Java supports primitive types, reference types, and array types.
Primitive types
A primitive type is a type that's defined by the language and whose values are
not objects. Java supports a handful of primitive types:
Boolean
Character
Byte integer
Short integer
Integer
Long integer
Floating-point
Double precision floating-point
We'll consider each of these before moving on to reference and array
types.
Boolean
The Boolean type describes true/false values. The JVM specification
indicates that Boolean values stored in an array (discussed later) are represented as
8-bit (binary digit) integer values in memory. Furthermore, when they appear in
expressions, these values are represented as 32-bit integers. Java supplies AND, OR, and
NOT operations for manipulating Boolean values. Also, its boolean reserved
word identifies the Boolean type in source code.
Note that the JVM offers very
little support for Boolean values. The Java compiler transforms them into 32-bit values
with 1 representing true and 0 representing false.
Character
The character type describes character values (for instance, the uppercase letter
A, the digit 7, and the asterisk [*] symbol) in terms of their assigned
Unicode numbers. (As an example, 65 is the Unicode number for the uppercase letter
A.) Character values are represented in memory as 16-bit unsigned integer values.
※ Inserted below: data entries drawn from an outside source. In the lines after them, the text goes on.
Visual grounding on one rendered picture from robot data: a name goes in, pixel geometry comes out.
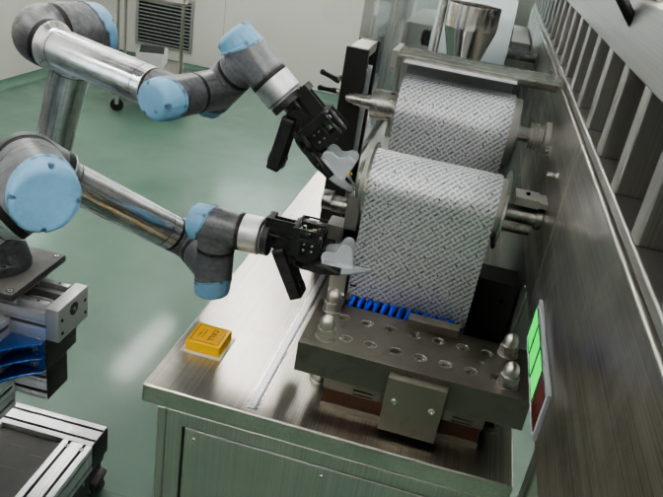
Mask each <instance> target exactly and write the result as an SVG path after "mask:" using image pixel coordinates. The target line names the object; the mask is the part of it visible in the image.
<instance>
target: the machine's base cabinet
mask: <svg viewBox="0 0 663 497"><path fill-rule="evenodd" d="M153 497H479V496H476V495H473V494H469V493H466V492H462V491H459V490H455V489H452V488H448V487H445V486H441V485H438V484H434V483H431V482H427V481H424V480H420V479H417V478H413V477H410V476H406V475H403V474H399V473H396V472H392V471H389V470H385V469H382V468H379V467H376V466H372V465H369V464H365V463H362V462H358V461H352V460H349V459H345V458H342V457H338V456H335V455H331V454H328V453H324V452H321V451H317V450H314V449H310V448H307V447H303V446H300V445H296V444H293V443H289V442H285V441H282V440H278V439H275V438H271V437H268V436H264V435H262V434H258V433H255V432H251V431H248V430H244V429H241V428H237V427H234V426H230V425H227V424H223V423H220V422H216V421H213V420H209V419H206V418H202V417H199V416H195V415H192V414H188V413H185V412H181V411H178V410H174V409H172V408H168V407H165V406H161V405H158V417H157V437H156V457H155V475H154V495H153Z"/></svg>
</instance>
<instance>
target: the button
mask: <svg viewBox="0 0 663 497"><path fill-rule="evenodd" d="M231 338H232V330H229V329H226V328H222V327H218V326H214V325H210V324H207V323H203V322H200V323H199V324H198V325H197V327H196V328H195V329H194V330H193V332H192V333H191V334H190V335H189V337H188V338H187V339H186V340H185V349H188V350H191V351H195V352H199V353H202V354H206V355H210V356H213V357H217V358H219V357H220V355H221V354H222V352H223V351H224V349H225V348H226V346H227V345H228V344H229V342H230V341H231Z"/></svg>
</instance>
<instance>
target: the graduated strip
mask: <svg viewBox="0 0 663 497"><path fill-rule="evenodd" d="M328 277H329V276H328V275H324V274H320V275H319V277H318V279H317V280H316V282H315V284H314V286H313V287H312V289H311V291H310V293H309V295H308V296H307V298H306V300H305V302H304V304H303V305H302V307H301V309H300V311H299V312H298V314H297V316H296V318H295V320H293V322H292V324H291V326H290V328H289V329H288V331H287V333H286V335H285V336H284V338H283V340H282V342H281V344H280V345H279V347H278V349H277V351H276V353H275V354H274V356H273V358H272V360H271V361H270V363H269V365H268V367H267V369H266V370H265V372H264V374H263V376H262V378H261V379H260V381H259V383H258V385H257V387H256V389H255V391H254V393H253V394H252V396H251V398H250V400H249V402H248V403H247V405H246V407H247V408H250V409H254V410H258V408H259V406H260V404H261V402H262V400H263V398H264V396H265V395H266V393H267V391H268V389H269V387H270V385H271V383H272V381H273V379H274V378H275V376H276V374H277V372H278V370H279V368H280V366H281V364H282V362H283V361H284V359H285V357H286V355H287V353H288V351H289V349H290V347H291V346H292V344H293V342H294V340H295V338H296V336H297V334H298V332H299V330H300V329H301V327H302V325H303V323H304V321H305V319H306V317H307V315H308V313H309V312H310V310H311V309H312V307H313V305H314V303H315V301H316V299H317V298H318V296H319V294H320V292H321V290H322V288H323V286H324V284H325V282H326V281H327V279H328Z"/></svg>
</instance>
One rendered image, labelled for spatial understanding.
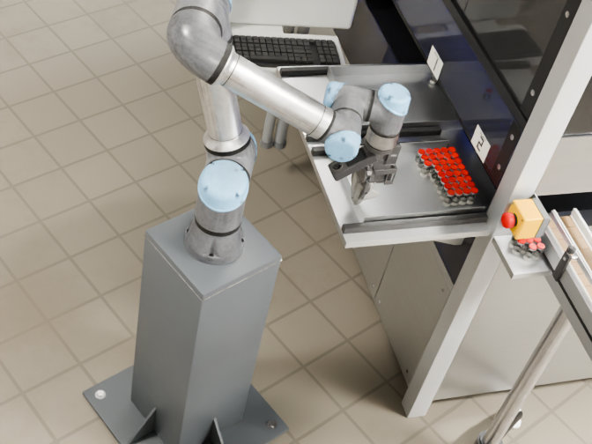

Operations performed on characters include classification, for instance classifying
whether a given character is a digit.
Extending the Unicode standard from 16 bits to 32 bits (to accommodate more writing
systems, such as Egyptian hieroglyphs) somewhat complicated the character type. It now
describes Basic Multilingual Plane (BMP) code points, including the surrogate code points,
or code units of the UTF-16 encoding. If you want to learn about BMP, code points, and
code units, study the Character class's Java API documentation.
For the most part, however, you can simply think of the character type as accommodating
character values.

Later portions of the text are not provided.